## What to work on
Under this line are the records; write out word for word the part that begins at the line containing "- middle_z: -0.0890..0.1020" and ends at the line containing "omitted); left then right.", and no more.

## Data listing
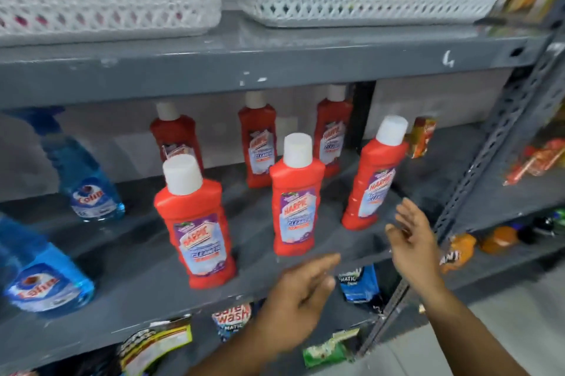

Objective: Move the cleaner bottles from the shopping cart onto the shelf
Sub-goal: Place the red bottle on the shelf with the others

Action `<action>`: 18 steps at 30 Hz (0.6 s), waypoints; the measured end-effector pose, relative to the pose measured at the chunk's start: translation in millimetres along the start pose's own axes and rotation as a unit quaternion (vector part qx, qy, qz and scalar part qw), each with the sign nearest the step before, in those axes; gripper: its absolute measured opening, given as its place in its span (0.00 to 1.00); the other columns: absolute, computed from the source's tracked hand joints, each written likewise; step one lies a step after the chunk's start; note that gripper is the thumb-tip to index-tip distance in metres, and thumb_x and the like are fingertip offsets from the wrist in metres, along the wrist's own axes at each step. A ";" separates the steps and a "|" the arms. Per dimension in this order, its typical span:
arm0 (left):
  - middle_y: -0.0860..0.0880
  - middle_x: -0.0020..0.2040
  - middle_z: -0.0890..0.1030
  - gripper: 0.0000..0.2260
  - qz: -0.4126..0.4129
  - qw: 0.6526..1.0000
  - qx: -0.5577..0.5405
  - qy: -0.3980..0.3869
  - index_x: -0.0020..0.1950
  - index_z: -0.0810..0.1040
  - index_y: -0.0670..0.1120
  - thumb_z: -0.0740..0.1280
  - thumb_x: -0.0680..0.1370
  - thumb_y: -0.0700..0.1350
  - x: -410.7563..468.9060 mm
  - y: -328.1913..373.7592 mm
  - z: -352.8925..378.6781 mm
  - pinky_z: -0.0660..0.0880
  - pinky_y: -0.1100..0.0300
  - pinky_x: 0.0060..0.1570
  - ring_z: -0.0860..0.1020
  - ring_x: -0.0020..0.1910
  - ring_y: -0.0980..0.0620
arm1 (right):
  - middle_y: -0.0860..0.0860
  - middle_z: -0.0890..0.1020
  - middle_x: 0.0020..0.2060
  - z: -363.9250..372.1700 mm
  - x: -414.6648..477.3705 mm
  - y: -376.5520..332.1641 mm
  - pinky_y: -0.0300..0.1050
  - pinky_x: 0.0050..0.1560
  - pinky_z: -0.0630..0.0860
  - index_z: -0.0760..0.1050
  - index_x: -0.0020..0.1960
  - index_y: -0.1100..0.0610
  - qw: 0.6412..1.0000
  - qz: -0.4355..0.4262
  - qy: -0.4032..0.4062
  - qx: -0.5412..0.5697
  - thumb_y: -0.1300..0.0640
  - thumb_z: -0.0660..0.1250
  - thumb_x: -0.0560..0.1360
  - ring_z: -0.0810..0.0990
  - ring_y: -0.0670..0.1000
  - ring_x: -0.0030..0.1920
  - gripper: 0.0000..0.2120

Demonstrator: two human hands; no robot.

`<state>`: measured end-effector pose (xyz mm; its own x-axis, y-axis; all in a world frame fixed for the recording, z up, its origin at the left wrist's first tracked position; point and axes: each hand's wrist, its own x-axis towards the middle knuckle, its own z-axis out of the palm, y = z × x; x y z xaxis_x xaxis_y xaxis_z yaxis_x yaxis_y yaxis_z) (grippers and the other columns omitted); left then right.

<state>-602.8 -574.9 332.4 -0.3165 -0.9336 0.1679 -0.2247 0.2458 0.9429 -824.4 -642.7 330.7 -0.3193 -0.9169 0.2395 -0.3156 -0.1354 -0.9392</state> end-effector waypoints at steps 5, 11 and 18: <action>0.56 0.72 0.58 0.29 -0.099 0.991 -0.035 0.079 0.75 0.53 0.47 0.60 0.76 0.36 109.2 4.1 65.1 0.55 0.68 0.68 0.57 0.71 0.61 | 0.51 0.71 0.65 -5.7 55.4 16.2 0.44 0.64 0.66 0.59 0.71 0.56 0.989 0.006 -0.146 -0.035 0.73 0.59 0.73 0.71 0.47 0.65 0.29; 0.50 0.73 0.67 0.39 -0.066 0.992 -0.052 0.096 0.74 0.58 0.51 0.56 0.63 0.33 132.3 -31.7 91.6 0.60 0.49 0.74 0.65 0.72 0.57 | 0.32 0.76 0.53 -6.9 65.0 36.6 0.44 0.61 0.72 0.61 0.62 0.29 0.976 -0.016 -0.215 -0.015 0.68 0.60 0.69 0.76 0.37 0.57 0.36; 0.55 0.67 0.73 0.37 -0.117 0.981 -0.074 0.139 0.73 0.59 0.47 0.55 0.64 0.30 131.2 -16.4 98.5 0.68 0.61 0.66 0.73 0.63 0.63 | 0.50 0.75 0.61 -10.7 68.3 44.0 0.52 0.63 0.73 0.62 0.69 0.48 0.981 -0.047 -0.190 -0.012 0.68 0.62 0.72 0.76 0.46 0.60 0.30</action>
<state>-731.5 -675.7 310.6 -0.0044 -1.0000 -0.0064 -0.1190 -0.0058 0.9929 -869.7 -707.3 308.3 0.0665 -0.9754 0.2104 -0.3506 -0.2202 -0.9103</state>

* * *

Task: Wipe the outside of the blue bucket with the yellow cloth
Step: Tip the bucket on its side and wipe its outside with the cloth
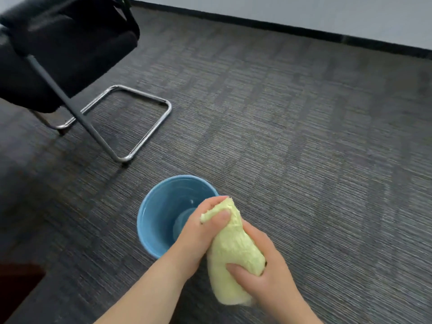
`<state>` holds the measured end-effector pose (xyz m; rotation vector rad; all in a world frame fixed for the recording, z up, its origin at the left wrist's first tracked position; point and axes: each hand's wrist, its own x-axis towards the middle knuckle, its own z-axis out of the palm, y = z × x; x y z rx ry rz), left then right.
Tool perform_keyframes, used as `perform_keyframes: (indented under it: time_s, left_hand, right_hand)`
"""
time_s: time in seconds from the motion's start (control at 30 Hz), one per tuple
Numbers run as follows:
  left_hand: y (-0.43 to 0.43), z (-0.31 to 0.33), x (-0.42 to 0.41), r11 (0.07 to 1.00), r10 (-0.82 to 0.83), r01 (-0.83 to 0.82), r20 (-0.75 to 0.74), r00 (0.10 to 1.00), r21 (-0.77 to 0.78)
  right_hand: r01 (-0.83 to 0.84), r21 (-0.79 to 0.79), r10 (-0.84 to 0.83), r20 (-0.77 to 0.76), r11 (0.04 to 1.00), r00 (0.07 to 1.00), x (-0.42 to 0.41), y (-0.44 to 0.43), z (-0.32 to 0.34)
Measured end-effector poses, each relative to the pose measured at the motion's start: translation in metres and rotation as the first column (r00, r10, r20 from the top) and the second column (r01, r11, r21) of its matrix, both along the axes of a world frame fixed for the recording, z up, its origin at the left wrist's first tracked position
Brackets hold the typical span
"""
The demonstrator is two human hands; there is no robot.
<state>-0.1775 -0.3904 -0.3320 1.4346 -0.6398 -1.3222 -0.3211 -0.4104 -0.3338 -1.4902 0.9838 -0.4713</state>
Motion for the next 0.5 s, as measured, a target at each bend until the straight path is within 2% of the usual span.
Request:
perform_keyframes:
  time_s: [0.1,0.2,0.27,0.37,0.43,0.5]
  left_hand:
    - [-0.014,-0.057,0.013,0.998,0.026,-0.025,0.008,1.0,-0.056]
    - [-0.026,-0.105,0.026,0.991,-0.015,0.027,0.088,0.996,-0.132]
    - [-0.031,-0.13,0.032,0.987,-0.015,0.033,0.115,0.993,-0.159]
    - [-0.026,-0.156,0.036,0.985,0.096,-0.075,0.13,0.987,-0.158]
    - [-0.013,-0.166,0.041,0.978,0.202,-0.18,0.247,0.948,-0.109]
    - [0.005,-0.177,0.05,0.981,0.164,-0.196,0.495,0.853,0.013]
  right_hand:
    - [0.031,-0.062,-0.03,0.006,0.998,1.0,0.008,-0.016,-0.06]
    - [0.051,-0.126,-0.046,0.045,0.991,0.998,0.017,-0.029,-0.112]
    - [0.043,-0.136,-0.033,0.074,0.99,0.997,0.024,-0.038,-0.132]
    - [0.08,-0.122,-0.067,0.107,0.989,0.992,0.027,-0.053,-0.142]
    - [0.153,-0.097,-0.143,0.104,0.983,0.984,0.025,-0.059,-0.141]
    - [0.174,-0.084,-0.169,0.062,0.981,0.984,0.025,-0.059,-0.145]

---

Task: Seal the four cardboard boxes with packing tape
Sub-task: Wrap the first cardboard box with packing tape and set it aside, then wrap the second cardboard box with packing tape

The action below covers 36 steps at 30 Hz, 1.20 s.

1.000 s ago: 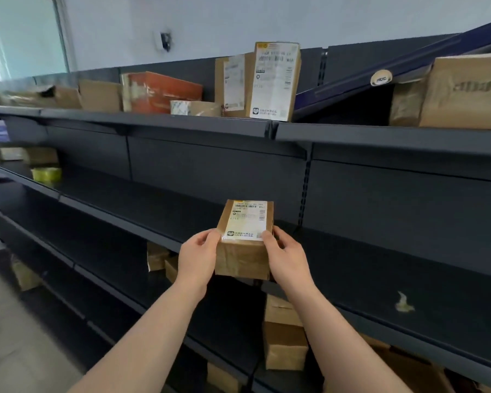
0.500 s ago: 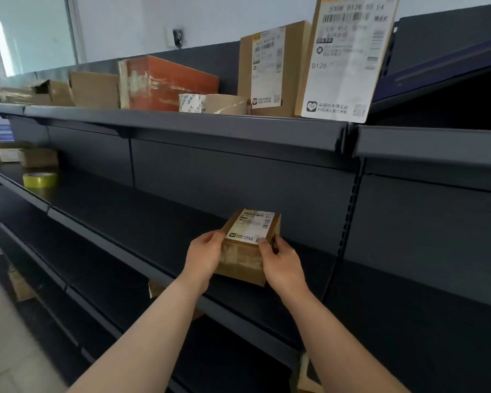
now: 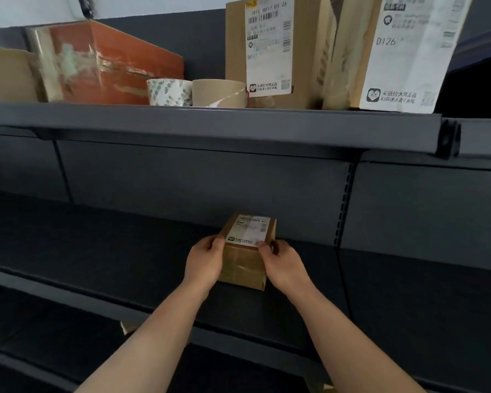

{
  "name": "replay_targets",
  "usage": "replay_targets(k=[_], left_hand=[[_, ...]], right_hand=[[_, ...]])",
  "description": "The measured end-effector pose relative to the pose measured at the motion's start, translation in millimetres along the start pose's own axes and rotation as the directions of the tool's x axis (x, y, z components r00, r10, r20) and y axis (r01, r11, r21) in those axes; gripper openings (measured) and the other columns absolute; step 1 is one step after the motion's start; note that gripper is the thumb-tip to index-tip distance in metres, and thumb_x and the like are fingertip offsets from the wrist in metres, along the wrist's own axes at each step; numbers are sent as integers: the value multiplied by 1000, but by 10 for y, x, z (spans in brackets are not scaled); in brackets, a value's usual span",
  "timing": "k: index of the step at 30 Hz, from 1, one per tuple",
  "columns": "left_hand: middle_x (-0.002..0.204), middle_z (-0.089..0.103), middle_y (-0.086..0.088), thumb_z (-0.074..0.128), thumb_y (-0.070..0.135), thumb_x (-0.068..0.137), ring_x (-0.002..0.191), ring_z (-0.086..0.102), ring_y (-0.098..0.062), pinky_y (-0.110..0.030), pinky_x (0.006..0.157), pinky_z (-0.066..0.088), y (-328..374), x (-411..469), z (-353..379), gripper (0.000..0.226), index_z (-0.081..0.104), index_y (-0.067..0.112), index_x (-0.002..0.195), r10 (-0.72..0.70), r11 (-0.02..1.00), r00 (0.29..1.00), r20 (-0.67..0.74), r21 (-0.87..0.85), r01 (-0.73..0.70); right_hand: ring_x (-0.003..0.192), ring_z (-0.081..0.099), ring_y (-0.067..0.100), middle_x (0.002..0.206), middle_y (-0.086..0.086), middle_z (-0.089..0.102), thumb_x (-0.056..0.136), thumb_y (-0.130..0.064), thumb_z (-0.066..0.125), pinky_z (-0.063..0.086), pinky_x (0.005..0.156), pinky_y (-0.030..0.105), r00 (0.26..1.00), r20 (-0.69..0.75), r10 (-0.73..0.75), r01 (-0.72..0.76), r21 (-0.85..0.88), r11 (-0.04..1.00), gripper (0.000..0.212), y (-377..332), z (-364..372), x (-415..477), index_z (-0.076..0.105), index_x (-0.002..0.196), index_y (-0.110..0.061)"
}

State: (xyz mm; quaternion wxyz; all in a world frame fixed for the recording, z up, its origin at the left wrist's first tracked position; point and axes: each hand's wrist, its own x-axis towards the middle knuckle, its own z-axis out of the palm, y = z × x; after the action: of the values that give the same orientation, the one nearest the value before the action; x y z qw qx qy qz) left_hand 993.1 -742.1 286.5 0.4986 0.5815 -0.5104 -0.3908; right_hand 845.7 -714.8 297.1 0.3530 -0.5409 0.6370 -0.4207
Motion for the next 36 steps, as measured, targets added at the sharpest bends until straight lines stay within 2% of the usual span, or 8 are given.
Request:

## Result of the exercise
  - middle_z: -0.0890..0.1020
  - middle_x: 0.0020..0.2060
  - z: -363.9250..372.1700 mm
  - x: -414.6648..477.3705 mm
  - y: -376.5520..332.1641 mm
  - pinky_y: -0.0300..0.1050
  - pinky_x: 0.0050..0.1560
  - pinky_z: -0.0630..0.0860
  - index_z: -0.0760..0.1050
  - index_x: -0.0020..0.1960
  - index_y: -0.1100..0.0610
  - qw: 0.6412..1.0000
  - qz: -0.4355..0.4262
  - qy: -0.4032..0.4062
  - qx: -0.5412..0.5697
  - thumb_y: -0.1300..0.0640
  - thumb_z: -0.0660..0.1250
  - thumb_x: -0.0560..0.1360
  - ring_z: -0.0810..0.0990
  - ring_y: -0.0670..0.1000
  - ring_x: -0.0030..0.1920
  - gripper: 0.0000..0.2120

Demonstrator: two human hands; no robot.

`<state>`: measured end-effector pose (xyz mm; its own x-axis, y-axis; all in a world frame fixed for the recording, z up, its origin at the left wrist's first tracked position; point and axes: each hand's wrist, its own x-axis towards the middle knuckle, its own z-axis out of the palm, y = z × x; x y z xaxis_x xaxis_y xaxis_z yaxis_x yaxis_y yaxis_z) (grippers and the other columns omitted); left then right.

The answer has been supplied in full.